Use Vision when you need to understand what the image shows, verify visual content, or answer specific questions about the image.
Combine both when you need to extract text and also understand the visual context. For example, extract text from a receipt with OCR, then use Vision to verify the receipt is genuine and not a screenshot.
Best Practices
- Maximize image quality. Higher resolution and better contrast directly improve OCR accuracy. If users upload photos, provide guidance on image quality (good lighting, steady camera, full document in frame).
- Process one page at a time. For multi-page documents, use separate file upload fields or a Loop node to process each page individually. Alternatively, upload a PDF file which the model can handle directly.
- Combine OCR with structured extraction. OCR returns raw text.
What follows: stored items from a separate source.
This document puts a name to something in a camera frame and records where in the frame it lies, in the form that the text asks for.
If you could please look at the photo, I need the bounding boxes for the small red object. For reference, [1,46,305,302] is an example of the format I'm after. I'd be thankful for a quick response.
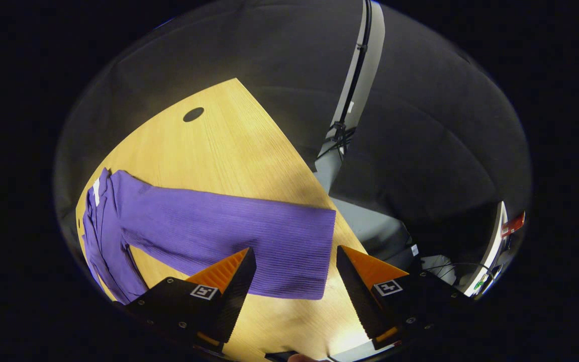
[501,211,526,238]

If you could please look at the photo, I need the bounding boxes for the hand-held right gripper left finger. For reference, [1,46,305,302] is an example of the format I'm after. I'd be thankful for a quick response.
[119,246,257,352]

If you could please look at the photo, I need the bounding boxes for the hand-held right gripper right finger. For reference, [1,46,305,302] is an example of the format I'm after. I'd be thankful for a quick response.
[336,245,471,351]

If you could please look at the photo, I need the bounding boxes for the black wall cable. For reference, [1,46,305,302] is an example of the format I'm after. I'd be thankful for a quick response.
[327,0,373,156]

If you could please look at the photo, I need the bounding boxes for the purple polo shirt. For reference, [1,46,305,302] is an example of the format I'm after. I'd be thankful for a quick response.
[82,168,337,306]

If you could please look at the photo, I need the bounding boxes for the white stand frame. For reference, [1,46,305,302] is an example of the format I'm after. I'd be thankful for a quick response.
[463,201,509,298]

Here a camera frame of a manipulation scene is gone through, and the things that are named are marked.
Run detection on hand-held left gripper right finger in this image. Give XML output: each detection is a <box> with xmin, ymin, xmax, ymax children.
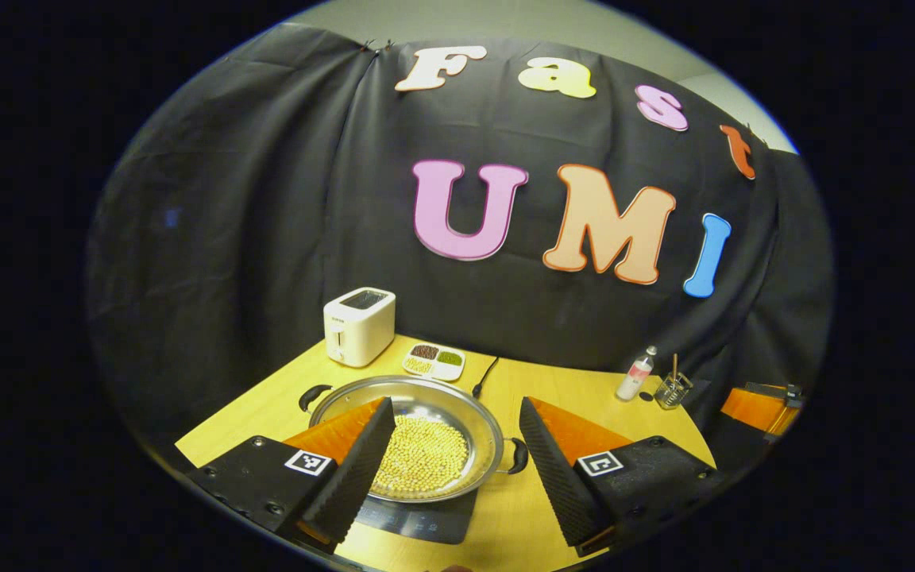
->
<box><xmin>519</xmin><ymin>396</ymin><xmax>724</xmax><ymax>557</ymax></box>

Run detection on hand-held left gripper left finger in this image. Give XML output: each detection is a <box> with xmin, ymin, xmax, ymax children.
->
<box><xmin>187</xmin><ymin>396</ymin><xmax>396</xmax><ymax>555</ymax></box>

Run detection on black induction cooktop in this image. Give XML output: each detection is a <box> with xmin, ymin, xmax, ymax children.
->
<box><xmin>354</xmin><ymin>486</ymin><xmax>480</xmax><ymax>545</ymax></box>

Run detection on steel pot with black handles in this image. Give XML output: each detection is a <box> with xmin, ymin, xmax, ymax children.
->
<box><xmin>299</xmin><ymin>375</ymin><xmax>530</xmax><ymax>504</ymax></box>

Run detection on pile of yellow soybeans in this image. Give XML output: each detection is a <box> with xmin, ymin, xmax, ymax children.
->
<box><xmin>373</xmin><ymin>415</ymin><xmax>470</xmax><ymax>493</ymax></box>

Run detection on clear glass cup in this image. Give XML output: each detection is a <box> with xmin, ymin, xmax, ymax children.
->
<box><xmin>654</xmin><ymin>372</ymin><xmax>694</xmax><ymax>411</ymax></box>

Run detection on small pink label bottle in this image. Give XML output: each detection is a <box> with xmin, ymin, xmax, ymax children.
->
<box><xmin>615</xmin><ymin>346</ymin><xmax>658</xmax><ymax>402</ymax></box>

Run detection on white divided bean dish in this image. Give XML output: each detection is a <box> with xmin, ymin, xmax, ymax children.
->
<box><xmin>402</xmin><ymin>343</ymin><xmax>466</xmax><ymax>382</ymax></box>

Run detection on white toaster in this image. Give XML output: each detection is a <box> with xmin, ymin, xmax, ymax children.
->
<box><xmin>323</xmin><ymin>287</ymin><xmax>396</xmax><ymax>369</ymax></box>

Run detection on black backdrop cloth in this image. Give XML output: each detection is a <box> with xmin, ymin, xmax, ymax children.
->
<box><xmin>84</xmin><ymin>22</ymin><xmax>836</xmax><ymax>477</ymax></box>

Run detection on black power cable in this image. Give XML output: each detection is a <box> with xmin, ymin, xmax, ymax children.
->
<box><xmin>471</xmin><ymin>357</ymin><xmax>500</xmax><ymax>400</ymax></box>

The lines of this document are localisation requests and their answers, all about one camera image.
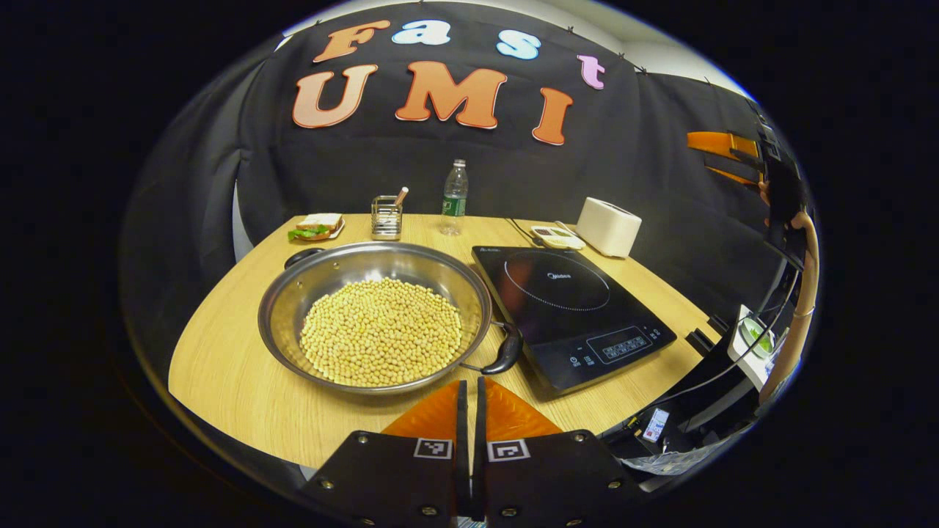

To get structured data (specific fields, values, categories), pipe the OCR output into an Agent node with a prompt that parses the text into JSON.
- Provide a language hint when processing documents in languages that use non-Latin scripts or when the image quality is low.
- Validate extracted data. OCR is not perfect. For critical data (financial amounts, ID numbers), consider adding a human review step or validation logic downstream.
- Handle empty or unreadable images. Add error handling for cases where the image contains no text or the text is too blurry to read. The node may return empty or garbled text rather than failing outright.
- Consider file size. Very large images are resized by the provider. If the text is small relative to the image, ensure the resolution is high enough that text remains legible after any resizing.
Limitations
- Handwriting recognition accuracy varies significantly with handwriting legibility. Neat handwriting works well; messy handwriting may produce errors.
- The node processes one image or PDF per execution. For batch OCR, use a Loop node.
- Very small text or text in low-contrast environments may not be extracted accurately.
- The node returns raw text. It does not automatically structure the text into fields or key-value pairs. Use a downstream AI node for structured extraction.
- Complex layouts (overlapping text, extreme angles, heavily decorated backgrounds) may reduce accuracy.
- The image must be accessible via URL. Local file paths are not supported.
- Execution is subject to a 120-second timeout.